Take, for instance, President Joe Biden’s recent visit to Charleston, South Carolina, to commemorate the 2015 massacre of nine members of the historic Mother Emanuel AME Church. During his speech, Biden recited the lyrics of the classic gospel song, “I Don’t Feel No Ways Tired” (1978) by James Cleveland — ostensibly a reference to longstanding concerns voiced about the incumbent president’s age. Saying the words from our song of endurance independent of its iconic pulse and traditional flavor, the people of God audibly affirmed the president in front of the media present.

Biden is by no means the only politician to have done something like this to connect with a primarily Black audience. Former presidential candidate Hillary Clinton used the same Cleveland song in 2007, a play parallel with her husband’s pre-presidential 1992 appearance on “The Arsenio Hall Show,” where he famously played the saxophone. While far closer to the culture as a Black Christian, even as former President Barack Obama sang “Amazing Grace” while eulogizing one of the Emanuel 9 during his second presidential run, the irony was lost that the song’s lyrics were written by a former enslaver reflecting on his own salvation, not that of those he enslaved.

We can go through a litany of the songs and figurative dances politicians have gone through to engage and distract us when in our company, but no matter how one feels about what is sometimes tantamount to a gimmick, it is a reminder for us to keep the main thing the main thing. Cynical as it may seem, no matter who might be allowed to ascend the dais, we cannot conflate their love of the culture with their love of the people. 

We must demand answers about what their strategies are for our communities.

How might we reconceptualize the function of our houses of worship when politicians seek to leverage them for an appearance?

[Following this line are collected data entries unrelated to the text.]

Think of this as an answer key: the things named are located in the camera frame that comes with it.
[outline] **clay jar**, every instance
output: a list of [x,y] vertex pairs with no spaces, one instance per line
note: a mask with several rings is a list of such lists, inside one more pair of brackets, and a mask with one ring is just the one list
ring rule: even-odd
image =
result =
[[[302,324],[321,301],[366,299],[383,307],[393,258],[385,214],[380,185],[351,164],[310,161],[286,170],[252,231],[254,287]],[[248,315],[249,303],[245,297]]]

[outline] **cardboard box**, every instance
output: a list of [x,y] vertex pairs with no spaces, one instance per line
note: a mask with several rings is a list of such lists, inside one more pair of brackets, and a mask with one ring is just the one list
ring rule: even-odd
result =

As a matter of holy protocol, we must require their direct engagement with our communities’ missions in order to have any chance of gaining access to our pulpits or podiums. What is their strategic plan?

With former President Donald Trump’s recent win during the Iowa Republican caucus and Biden in full campaign mode, the 2024 campaign season is in full swing. Understandably, there are a lot of anxieties around who will win — and, for many in our communities, maybe more anxiety about one candidate over the other as the two-party system continues to hold fast to our electoral process. The anxiety is real — and valid. 

There is also understandable fatigue that accompanies this election season and the prospect of a face-off we have seen before. With billions of dollars donated and used, we brace for the stream of commercials on television, the social media ads, and the talking heads on the news. We inevitably expect to see politicians show up in our churches and other places of worship. Whether we sense they are patronizing us or not, there is fatigue in knowing some pastors will offer an enthusiastic and unearned endorsement, speaking about how much regard these candidates have for our communities. We can debate the sincerity of these appearances, but can we agree that when it seems politicians only show up during election season, it can also seem a bit disingenuous?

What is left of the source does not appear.